**Task data:**
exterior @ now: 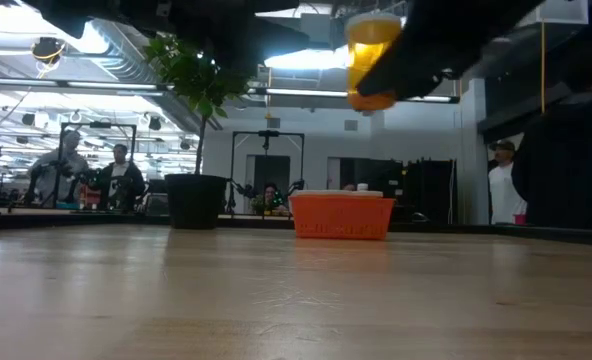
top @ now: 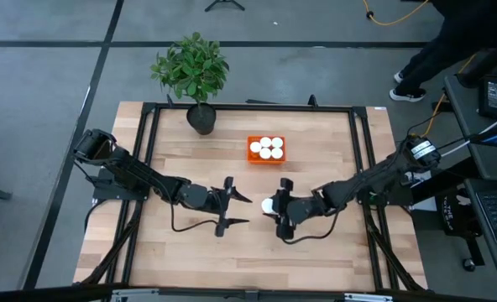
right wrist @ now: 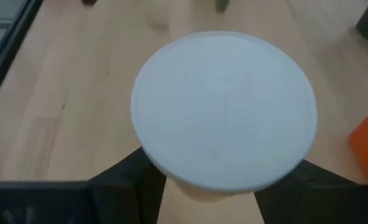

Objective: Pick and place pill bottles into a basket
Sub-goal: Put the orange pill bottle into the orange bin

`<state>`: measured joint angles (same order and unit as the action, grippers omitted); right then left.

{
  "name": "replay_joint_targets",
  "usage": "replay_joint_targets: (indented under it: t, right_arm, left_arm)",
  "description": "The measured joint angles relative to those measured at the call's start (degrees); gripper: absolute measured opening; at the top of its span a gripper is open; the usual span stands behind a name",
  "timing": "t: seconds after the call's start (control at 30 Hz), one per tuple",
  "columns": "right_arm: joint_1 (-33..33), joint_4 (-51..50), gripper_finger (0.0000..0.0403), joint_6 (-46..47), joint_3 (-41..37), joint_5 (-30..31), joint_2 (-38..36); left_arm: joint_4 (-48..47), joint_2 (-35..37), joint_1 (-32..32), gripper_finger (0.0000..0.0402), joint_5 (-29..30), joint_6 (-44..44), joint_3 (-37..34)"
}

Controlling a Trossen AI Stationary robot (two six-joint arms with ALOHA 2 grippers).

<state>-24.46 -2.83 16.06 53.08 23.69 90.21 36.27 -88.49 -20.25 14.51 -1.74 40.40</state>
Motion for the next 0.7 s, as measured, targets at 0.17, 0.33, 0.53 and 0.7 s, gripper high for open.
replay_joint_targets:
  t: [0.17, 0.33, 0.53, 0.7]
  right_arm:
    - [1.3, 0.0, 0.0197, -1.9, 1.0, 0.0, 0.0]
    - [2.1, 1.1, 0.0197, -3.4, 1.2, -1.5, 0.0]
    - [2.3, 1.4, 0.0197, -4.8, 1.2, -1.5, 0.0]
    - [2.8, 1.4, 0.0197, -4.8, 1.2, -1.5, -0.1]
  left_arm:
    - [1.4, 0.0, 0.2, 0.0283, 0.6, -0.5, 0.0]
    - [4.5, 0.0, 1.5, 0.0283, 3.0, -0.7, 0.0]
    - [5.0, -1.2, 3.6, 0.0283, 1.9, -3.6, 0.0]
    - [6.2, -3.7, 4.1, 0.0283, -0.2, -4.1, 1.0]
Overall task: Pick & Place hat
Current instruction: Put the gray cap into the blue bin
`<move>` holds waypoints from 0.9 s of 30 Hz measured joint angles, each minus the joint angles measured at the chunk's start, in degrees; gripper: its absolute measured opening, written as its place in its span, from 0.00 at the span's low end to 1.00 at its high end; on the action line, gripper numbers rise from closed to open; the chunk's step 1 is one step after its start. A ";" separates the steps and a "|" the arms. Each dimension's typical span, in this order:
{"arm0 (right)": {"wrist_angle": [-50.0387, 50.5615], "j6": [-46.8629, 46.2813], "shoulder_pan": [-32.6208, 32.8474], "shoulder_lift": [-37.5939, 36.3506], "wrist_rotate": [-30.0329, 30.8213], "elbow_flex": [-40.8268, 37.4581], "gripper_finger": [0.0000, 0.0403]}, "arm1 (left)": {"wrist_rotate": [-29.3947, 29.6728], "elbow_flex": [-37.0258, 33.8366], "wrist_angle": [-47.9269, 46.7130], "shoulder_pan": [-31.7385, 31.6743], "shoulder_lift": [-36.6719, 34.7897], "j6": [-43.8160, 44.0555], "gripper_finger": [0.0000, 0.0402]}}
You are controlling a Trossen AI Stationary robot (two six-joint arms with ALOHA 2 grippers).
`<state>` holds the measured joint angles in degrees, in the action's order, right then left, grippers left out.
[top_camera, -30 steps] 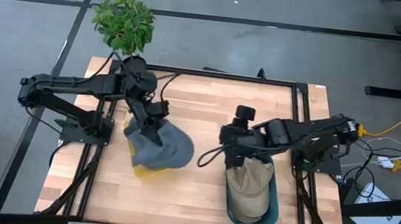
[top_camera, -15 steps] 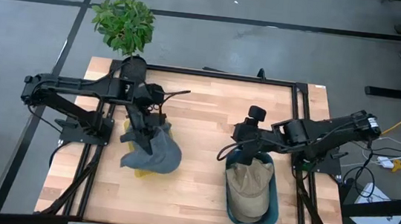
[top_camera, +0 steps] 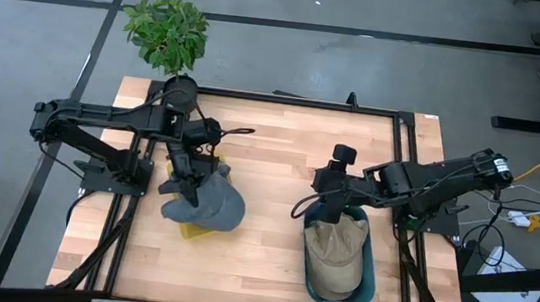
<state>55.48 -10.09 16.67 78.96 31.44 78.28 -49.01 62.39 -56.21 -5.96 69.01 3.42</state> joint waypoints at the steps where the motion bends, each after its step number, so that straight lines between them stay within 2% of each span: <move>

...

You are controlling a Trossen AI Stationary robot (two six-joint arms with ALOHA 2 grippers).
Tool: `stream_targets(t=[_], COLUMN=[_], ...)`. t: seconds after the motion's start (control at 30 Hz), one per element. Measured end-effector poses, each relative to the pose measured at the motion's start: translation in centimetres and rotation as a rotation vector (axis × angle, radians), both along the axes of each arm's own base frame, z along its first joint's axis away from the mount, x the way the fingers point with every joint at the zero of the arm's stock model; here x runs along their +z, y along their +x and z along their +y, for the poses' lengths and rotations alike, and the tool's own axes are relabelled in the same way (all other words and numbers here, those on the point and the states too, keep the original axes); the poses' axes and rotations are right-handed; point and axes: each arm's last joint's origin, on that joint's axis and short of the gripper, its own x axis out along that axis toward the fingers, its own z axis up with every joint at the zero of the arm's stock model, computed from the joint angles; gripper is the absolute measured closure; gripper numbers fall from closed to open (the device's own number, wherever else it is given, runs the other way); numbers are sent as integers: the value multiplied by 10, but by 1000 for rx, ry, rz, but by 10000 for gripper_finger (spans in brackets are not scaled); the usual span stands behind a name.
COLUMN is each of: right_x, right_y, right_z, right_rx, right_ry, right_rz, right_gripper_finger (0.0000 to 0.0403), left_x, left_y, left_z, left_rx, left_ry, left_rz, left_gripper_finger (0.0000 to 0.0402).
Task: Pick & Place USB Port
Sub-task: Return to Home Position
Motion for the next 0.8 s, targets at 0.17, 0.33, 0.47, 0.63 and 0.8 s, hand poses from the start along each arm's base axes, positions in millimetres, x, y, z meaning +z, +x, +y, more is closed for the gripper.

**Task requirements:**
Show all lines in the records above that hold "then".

**Reply to the task:**
`<state>`: measured joint angles (same order and unit as the action, grippers omitted); right then left.
`<state>` holds the measured joint angles in degrees, in the action's order, right then left, grippers left out.

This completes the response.